Do I really want to shake the dust from my feet with someone I know personally, but who isn’t a Christian yet? (but who I hope will become one) Do I think God wants me to?
No, I don’t. I really, really don’t, and I don’t think that’s what we’re meant to understand. If that were the case, the Jesuit missionaries who came to North America - who were usually martyred - would not have been so readily followed by others.
For those of us who are not situated to travel and preach, we do much better to look at someone who God commissioned and sent to a particular place - Amos is like that. He was told in no uncertain terms to “get lost”, but he followed the God’s instructions, and stayed among the people God sent him to. Amos continued to preach to Israel, rather than move on to a more receptive audience, because God placed him to be a prophet to a particular people at a particular time. God, make me like that!

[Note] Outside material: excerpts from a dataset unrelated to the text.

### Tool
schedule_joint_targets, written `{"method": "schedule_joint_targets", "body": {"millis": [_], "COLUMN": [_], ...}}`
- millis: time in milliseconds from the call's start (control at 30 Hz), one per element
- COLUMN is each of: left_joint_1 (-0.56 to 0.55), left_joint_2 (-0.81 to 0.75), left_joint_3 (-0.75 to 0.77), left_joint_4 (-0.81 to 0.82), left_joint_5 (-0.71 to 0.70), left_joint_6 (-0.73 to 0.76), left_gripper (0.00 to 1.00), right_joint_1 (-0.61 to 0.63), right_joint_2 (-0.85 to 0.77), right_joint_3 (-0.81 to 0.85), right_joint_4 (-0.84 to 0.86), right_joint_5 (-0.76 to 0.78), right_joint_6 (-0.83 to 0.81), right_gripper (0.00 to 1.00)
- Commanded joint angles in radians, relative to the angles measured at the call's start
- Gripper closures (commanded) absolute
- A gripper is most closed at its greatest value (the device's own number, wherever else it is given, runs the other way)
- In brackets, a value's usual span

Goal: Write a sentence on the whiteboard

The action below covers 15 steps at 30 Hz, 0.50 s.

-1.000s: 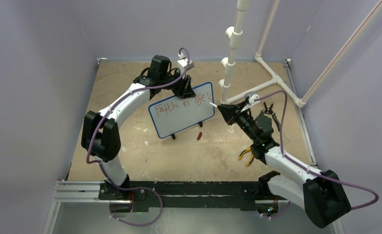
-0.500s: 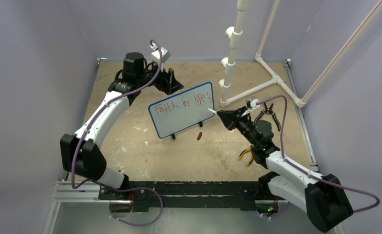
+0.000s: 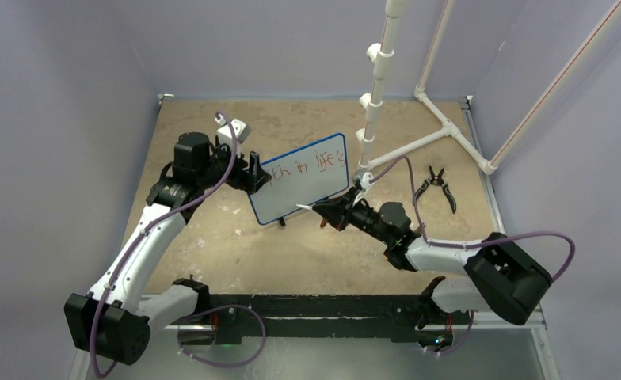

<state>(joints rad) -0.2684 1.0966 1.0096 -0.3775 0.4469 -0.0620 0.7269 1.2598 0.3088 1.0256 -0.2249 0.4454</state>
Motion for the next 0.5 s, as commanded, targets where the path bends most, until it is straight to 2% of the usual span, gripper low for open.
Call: {"method": "schedule_joint_targets", "body": {"millis": [0, 133, 467], "left_joint_1": [0.009, 0.01, 0.01], "left_joint_2": [-0.074, -0.098, -0.14], "left_joint_3": [-0.06, -0.108, -0.184], "left_joint_4": [-0.007, -0.003, 0.058], "left_joint_5": [-0.08, -0.137, -0.161], "left_joint_6": [-0.019, -0.01, -0.004], "left_gripper": [0.24, 0.35, 0.56], "right_joint_1": [0.097, 0.16, 0.239], "right_joint_2": [0.073, 0.148, 0.292], "right_joint_3": [0.102, 0.169, 0.293], "right_joint_4": [0.083, 0.068, 0.043], "right_joint_5": [0.059, 0.104, 0.202], "right_joint_6": [-0.071, -0.11, -0.155], "right_gripper": [1.0, 1.0, 1.0]}}
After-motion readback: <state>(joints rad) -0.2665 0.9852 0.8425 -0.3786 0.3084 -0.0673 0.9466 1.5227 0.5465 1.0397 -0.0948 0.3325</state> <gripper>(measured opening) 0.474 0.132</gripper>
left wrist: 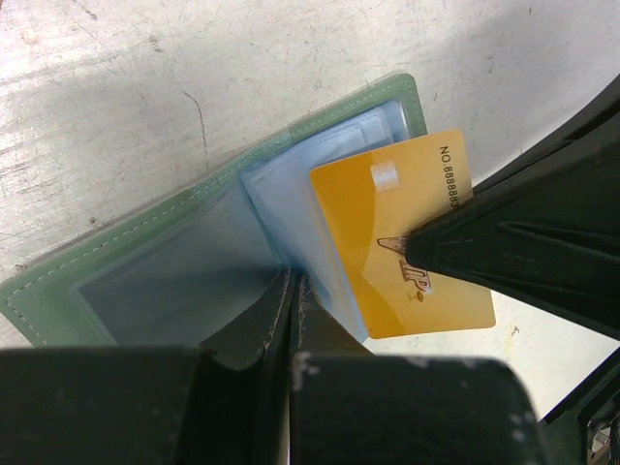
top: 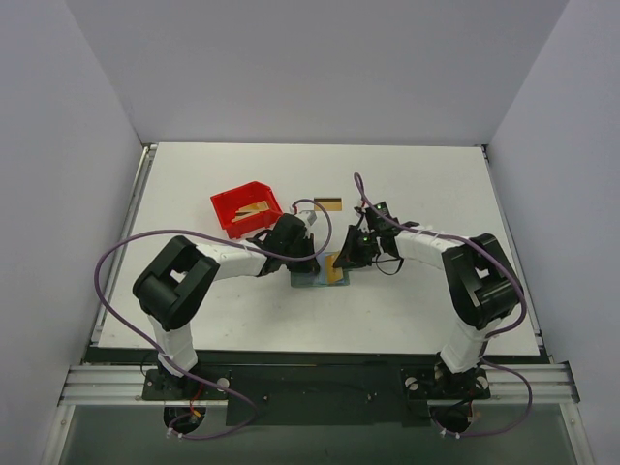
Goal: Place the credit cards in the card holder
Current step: Open the card holder at the center of the board.
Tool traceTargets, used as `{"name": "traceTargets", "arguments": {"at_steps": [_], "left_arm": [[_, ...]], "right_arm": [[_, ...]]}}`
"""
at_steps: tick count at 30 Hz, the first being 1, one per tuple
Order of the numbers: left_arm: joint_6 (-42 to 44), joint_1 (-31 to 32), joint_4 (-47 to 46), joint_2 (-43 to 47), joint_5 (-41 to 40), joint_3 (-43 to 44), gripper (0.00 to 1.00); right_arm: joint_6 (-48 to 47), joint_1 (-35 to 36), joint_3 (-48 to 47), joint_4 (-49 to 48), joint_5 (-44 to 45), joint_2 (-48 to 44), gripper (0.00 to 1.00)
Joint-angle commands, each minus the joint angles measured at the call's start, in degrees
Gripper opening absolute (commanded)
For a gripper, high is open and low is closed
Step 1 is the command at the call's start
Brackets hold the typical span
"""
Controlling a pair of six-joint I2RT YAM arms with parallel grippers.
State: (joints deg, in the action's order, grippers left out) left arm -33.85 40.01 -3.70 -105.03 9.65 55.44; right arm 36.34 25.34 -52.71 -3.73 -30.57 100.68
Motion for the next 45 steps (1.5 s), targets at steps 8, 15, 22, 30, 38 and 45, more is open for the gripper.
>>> {"name": "traceTargets", "arguments": {"at_steps": [8, 15, 22, 30, 38, 45], "left_arm": [[0.5, 0.0, 9.4, 5.5, -12.3, 2.2, 0.00], [2.6, 0.7, 7.3, 8.5, -10.6, 5.0, 0.00], [5.2, 3.3, 2.4, 4.3, -2.6, 7.1, 0.00], [5.5, 4.4, 1.4, 0.6, 0.4, 6.2, 0.00], [5.5, 4.4, 3.6, -1.1, -2.2, 3.8, 0.00], [4.8, 4.3, 8.5, -2.3, -5.5, 2.5, 0.00]], "right_arm": [[-0.3, 1.0, 0.0, 1.9, 3.7, 3.0, 0.00], [-0.2, 1.0, 0.0, 1.7, 3.9, 3.4, 0.00], [0.0, 0.9, 0.0, 1.5, 3.8, 3.7, 0.00], [0.0, 0.8, 0.1, 1.4, 3.6, 3.6, 0.00], [0.3, 0.2, 0.5, 0.7, 3.1, 2.9, 0.00], [0.7, -0.9, 2.3, -0.6, 2.7, -0.1, 0.00]]}}
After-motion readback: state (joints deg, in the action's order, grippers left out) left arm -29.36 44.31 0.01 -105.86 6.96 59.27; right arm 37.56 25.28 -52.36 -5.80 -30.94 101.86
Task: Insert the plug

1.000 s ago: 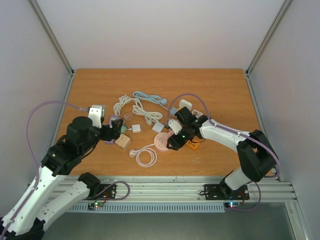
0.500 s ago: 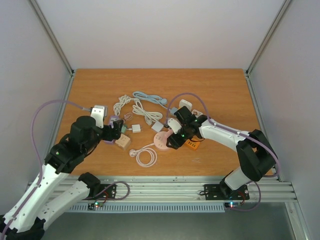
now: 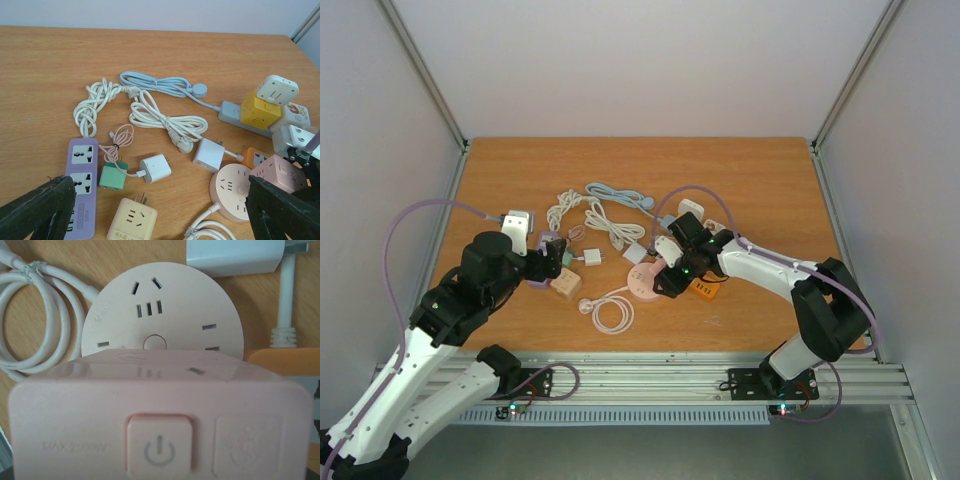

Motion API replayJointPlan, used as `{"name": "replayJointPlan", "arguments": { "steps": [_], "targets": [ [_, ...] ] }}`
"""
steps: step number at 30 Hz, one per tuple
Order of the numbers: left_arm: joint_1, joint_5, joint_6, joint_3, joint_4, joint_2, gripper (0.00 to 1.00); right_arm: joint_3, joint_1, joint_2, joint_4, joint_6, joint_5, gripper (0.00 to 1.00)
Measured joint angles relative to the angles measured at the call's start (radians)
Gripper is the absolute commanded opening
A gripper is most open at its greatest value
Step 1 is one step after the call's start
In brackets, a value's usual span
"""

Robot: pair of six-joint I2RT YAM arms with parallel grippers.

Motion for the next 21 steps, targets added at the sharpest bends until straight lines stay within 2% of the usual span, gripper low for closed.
{"name": "replayJointPlan", "arguments": {
  "steps": [21],
  "targets": [
    [0.000,-0.003,0.018,0.000,0.000,0.009,0.94,0.048,0.045,0.056,-0.011,-0.042,0.019,0.25]
  ]
}}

To go back and speak of you to those who have injured us is a hard thing to do. And it is likewise difficult to do them a good turn. And yet this is precisely what we must do, if we are to participate in the spreading of the Gospel, a task which is ours by virtue of our Baptism.
Help us to look with new eyes at that person in our lives who has rejected you and for whom that is a painful thing for us. Let it be, not that the pain is taken away, but that each of us might continue to be a clear, consistent witness of your love to that person. Let it be that they might come to repent of their rejection of you, and come to love you all the more than they ever thought possible.